Nairobi has taken a hardline position, describing Dadaab as a terrorist training ground for Shabaab Islamists, and has publicly and repeatedly said all the Somali refugees would be removed from the country by the end of the year.
But Grandi -- who met with President Uhuru Kenyatta on Sunday -- said there was room for flexibility.
"The time frame of a few months is very short. I'm sure it will be longer than November, how long I don't know," Grandi said. "I hope there will not be a scenario of coercion and forced return."
Just 14,000 refugees have taken up the offer of voluntary return since the programme began in December 2014, but Grandi said "tens of thousands" more had returned "spontaneously", meaning without UN assistance.
'Arrests, detention and harassment'
Grandi said the planned returns would not be conducted unilaterally by Kenya, but in discussion with the UN refugee agency (UNHCR) and the Somali government, and would require financial support from foreign donors to improve conditions in war-torn Somalia and provide a return package of food and money to those who go home.

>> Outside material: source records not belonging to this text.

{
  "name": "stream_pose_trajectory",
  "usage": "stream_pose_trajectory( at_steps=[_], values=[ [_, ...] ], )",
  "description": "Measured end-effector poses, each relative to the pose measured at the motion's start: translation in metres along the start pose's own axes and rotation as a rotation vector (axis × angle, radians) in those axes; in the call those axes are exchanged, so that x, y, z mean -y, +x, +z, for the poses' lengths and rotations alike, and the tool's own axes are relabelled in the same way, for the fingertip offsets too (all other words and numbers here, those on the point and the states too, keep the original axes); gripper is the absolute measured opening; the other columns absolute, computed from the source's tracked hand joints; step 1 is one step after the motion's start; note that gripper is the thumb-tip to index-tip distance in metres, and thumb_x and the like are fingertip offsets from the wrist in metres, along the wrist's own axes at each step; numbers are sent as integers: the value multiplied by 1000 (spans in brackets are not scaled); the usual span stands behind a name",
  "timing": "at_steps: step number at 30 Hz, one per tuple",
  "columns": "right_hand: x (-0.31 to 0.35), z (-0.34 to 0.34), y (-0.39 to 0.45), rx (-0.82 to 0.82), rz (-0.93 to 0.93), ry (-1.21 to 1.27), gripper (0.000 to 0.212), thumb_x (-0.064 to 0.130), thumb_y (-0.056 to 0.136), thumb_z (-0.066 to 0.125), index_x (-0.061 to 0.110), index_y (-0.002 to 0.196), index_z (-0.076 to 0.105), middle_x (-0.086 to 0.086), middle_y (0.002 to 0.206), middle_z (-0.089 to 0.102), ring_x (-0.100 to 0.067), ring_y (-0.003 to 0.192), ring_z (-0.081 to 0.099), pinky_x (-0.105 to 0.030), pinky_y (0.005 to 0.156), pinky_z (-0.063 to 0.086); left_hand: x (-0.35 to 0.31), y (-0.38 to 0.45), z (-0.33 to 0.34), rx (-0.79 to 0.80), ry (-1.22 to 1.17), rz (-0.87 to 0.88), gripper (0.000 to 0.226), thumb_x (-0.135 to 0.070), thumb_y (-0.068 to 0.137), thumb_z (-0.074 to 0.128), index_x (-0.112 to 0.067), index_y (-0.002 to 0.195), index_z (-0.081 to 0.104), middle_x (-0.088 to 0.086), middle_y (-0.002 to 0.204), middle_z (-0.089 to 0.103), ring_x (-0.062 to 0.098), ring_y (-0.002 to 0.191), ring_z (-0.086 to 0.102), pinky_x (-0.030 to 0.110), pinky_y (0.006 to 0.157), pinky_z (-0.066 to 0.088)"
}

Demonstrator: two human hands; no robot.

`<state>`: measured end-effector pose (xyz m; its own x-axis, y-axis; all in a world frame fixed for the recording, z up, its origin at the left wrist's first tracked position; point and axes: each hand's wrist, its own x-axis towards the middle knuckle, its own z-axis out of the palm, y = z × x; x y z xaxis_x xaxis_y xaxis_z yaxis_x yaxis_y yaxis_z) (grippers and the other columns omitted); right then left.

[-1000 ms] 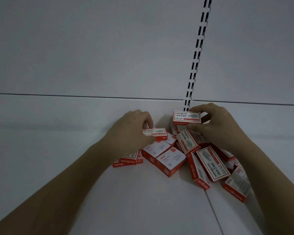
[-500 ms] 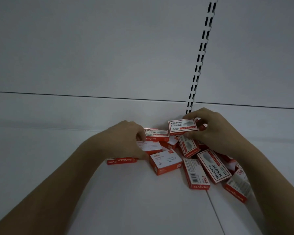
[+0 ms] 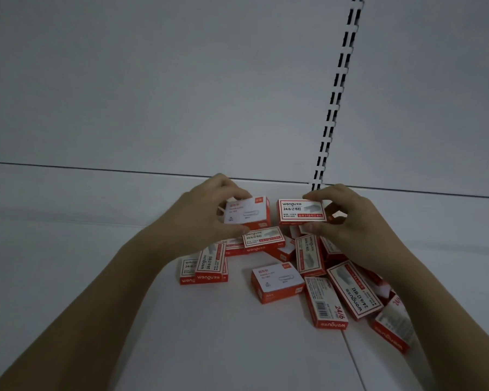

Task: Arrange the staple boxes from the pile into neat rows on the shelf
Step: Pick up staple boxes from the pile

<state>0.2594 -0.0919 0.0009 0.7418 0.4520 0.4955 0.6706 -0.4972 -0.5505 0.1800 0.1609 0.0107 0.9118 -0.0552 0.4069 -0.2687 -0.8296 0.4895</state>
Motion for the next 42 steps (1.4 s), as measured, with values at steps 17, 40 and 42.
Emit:
stream_pose_trajectory(
  at_steps=[17, 40, 42],
  values=[
    [36, 8, -7, -10, 161, 91, 42, 15, 76, 75, 31, 111, 59, 6, 105, 62, -6, 78, 64, -12, 49, 48, 2, -30, -5, -106, -283, -227, 50, -16, 83, 73, -22, 128, 54, -1, 123, 57, 13, 103, 58, 15, 71, 49],
    [76, -143, -178, -195, 290, -181, 36, 19, 81, 74, 25, 115, 62, 13, 102, 64, 2, 74, 64, -7, 55, 45, -147, -77, 19, 121, -476, 16, 41, -23, 73, 82, -22, 111, 67, -8, 102, 69, 5, 81, 66, 19, 73, 54],
    [65, -169, -203, -210, 304, -189, 35, 19, 81, 74, 25, 114, 63, 14, 101, 62, 3, 74, 64, -6, 56, 45, -177, -76, 38, 161, -469, 50, 44, -23, 71, 83, -20, 112, 67, -7, 104, 69, 3, 84, 65, 21, 78, 53]
  ],
)
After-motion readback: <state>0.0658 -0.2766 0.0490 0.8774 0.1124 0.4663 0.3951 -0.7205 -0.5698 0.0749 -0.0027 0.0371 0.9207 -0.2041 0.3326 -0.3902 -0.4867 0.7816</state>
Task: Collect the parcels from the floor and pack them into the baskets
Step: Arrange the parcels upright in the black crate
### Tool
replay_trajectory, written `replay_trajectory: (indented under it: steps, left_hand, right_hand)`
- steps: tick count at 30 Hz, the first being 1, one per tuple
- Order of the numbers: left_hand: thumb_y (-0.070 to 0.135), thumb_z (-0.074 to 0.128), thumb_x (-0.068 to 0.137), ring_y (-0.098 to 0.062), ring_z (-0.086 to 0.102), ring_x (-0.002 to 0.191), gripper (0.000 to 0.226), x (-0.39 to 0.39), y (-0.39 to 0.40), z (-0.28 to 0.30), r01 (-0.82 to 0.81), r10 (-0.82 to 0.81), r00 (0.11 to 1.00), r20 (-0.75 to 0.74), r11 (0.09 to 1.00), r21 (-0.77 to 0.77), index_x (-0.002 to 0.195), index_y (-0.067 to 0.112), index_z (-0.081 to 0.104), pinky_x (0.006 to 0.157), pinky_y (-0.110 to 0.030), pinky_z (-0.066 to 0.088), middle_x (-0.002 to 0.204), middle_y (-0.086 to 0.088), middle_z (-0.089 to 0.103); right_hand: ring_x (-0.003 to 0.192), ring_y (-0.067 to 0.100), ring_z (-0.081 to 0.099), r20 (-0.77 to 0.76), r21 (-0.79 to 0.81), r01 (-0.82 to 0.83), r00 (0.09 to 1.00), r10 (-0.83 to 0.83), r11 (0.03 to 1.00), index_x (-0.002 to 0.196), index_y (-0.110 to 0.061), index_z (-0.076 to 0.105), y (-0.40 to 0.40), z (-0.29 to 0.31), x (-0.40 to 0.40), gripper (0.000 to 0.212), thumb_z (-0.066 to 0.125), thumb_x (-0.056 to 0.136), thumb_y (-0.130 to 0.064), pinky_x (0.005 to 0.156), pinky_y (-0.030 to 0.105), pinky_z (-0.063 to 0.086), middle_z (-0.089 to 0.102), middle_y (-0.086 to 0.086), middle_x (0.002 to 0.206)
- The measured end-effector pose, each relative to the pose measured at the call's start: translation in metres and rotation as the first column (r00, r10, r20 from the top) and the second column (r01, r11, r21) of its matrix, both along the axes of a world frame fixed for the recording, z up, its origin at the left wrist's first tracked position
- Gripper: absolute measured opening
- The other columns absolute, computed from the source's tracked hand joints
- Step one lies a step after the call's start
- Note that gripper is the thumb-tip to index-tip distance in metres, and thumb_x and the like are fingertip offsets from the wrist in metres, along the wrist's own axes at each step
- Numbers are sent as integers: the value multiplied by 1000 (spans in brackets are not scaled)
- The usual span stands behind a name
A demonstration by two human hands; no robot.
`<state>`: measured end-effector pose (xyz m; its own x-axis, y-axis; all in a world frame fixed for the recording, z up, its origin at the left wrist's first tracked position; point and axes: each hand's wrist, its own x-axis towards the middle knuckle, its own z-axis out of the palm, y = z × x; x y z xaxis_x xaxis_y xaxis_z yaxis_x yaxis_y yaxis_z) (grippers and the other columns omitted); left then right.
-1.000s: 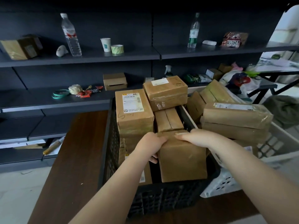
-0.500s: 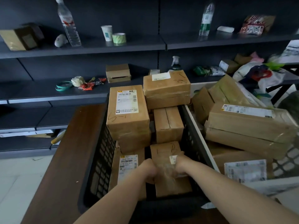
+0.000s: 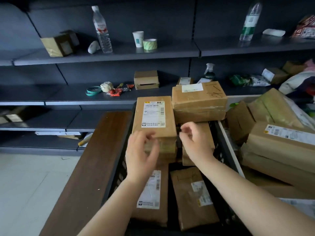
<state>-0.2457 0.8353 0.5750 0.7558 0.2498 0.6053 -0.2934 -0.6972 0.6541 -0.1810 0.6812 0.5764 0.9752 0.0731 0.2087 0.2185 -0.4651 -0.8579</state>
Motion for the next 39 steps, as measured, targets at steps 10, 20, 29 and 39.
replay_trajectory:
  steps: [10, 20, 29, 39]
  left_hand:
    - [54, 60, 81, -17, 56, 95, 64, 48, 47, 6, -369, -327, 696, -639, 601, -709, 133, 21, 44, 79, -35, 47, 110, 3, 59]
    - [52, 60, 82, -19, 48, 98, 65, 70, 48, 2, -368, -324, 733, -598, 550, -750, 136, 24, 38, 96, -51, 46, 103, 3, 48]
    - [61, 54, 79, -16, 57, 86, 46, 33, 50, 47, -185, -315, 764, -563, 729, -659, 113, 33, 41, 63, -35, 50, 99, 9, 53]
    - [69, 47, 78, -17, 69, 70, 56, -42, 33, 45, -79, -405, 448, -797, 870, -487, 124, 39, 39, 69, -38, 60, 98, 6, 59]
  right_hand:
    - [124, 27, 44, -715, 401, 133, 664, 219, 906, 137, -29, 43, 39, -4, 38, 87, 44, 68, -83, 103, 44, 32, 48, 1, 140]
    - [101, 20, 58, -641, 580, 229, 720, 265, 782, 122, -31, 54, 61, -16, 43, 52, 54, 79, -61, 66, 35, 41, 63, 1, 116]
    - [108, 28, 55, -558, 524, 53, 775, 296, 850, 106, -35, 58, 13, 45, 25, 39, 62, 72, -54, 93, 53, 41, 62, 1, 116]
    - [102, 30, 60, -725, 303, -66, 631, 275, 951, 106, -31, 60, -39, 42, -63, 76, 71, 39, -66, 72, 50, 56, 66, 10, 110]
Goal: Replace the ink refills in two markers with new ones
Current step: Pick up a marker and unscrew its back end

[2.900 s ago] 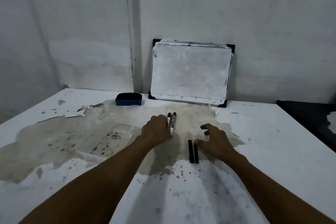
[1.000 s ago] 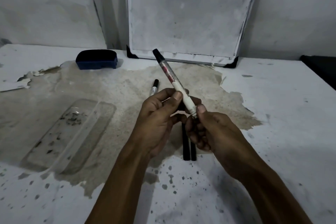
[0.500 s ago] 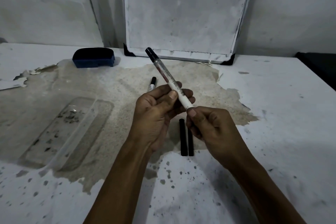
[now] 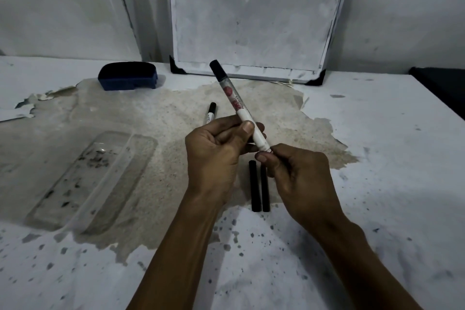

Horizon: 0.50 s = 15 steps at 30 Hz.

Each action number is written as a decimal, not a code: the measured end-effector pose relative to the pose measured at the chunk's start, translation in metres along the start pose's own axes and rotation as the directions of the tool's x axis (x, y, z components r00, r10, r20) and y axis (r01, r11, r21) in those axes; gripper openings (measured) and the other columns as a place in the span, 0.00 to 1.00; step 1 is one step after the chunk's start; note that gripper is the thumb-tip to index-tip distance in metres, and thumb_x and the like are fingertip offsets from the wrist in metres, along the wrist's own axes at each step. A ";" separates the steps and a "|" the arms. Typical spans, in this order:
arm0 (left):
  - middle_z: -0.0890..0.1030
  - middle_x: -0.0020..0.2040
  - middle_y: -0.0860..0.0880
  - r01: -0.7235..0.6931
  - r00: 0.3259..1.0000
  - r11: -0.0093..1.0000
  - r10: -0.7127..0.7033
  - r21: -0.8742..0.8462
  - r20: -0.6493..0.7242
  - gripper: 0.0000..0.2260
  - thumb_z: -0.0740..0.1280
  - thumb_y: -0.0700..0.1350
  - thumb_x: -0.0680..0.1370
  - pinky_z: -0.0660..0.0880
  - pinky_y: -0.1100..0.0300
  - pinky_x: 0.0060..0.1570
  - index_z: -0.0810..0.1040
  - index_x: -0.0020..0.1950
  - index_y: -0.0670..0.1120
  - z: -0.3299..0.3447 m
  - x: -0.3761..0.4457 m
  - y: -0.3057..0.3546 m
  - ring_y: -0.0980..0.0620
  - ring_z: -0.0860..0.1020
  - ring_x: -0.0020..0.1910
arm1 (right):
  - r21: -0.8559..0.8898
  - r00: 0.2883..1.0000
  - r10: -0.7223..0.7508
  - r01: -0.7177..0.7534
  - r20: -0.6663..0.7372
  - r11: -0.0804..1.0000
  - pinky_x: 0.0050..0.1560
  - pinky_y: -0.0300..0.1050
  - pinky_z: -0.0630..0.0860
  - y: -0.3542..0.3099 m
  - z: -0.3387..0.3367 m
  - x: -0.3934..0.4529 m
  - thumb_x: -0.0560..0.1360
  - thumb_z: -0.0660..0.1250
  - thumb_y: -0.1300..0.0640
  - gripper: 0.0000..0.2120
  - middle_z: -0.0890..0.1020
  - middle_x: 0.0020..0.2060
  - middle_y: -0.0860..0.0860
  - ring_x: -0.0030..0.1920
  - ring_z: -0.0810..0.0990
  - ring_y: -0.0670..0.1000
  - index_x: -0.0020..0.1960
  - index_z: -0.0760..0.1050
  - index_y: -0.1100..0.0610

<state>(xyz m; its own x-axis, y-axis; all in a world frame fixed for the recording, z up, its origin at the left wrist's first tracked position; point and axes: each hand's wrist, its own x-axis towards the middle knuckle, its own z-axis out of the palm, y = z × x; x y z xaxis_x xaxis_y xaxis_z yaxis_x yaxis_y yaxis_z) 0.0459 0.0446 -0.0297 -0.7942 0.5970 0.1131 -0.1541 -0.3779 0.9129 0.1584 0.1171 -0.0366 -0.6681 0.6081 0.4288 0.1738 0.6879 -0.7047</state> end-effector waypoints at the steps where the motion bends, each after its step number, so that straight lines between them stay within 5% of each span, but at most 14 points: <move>1: 0.88 0.40 0.43 -0.005 1.000 1.000 0.006 0.008 -0.019 0.05 0.69 0.33 0.76 0.83 0.54 0.39 0.84 0.48 0.39 0.001 0.000 -0.001 0.46 0.87 0.39 | -0.046 1.000 -0.018 0.017 -0.017 0.999 0.29 0.47 0.73 0.001 0.001 0.000 0.77 0.64 0.52 0.11 0.80 0.28 0.51 0.27 0.75 0.50 0.44 0.82 0.56; 15: 0.88 0.37 0.46 0.018 0.962 1.000 -0.024 -0.024 -0.273 0.04 0.74 0.33 0.72 0.83 0.55 0.37 0.84 0.44 0.41 0.015 -0.011 -0.003 0.47 0.87 0.36 | -0.352 0.988 -0.104 0.058 -0.114 0.934 0.32 0.43 0.65 0.002 0.008 0.000 0.75 0.67 0.54 0.10 0.79 0.28 0.54 0.30 0.69 0.51 0.41 0.82 0.60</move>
<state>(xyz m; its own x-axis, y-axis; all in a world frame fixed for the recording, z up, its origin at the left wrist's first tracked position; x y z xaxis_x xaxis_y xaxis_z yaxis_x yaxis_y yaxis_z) 0.0639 0.0498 -0.0279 -0.9205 0.3903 -0.0201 -0.1825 -0.3839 0.9051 0.1525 0.1150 -0.0423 -0.5958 0.5743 0.5614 0.3784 0.8173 -0.4345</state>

The vast majority of residents of the sprawling Dadaab complex of camps close to the Kenya-Somalia border fled Somalia's more than two-decades long conflict. Many remain fearful of returning to a country where insecurity remains rife and life tough.
Grandi said that while Kenya's government sees Dadaab and its Somalis as "a situation that has to end as soon as possible" it will remain a host for asylum-seekers from other conflict-hit countries, such as South Sudan.
"The current discussion only concerns Dadaab," Grandi said.
Charities and the UN have voiced dismay at the closure plan, while rights groups have warned that forcibly repatriating refugees would break international law.
On Monday rights group Amnesty International said it "continues to receive reports of arrests, detention and harassment of refugees by the police" since the closure plans were announced last month.
The human rights group called for "concrete action to be taken to ensure continued protection for thousands of refugees at risk of forcible return."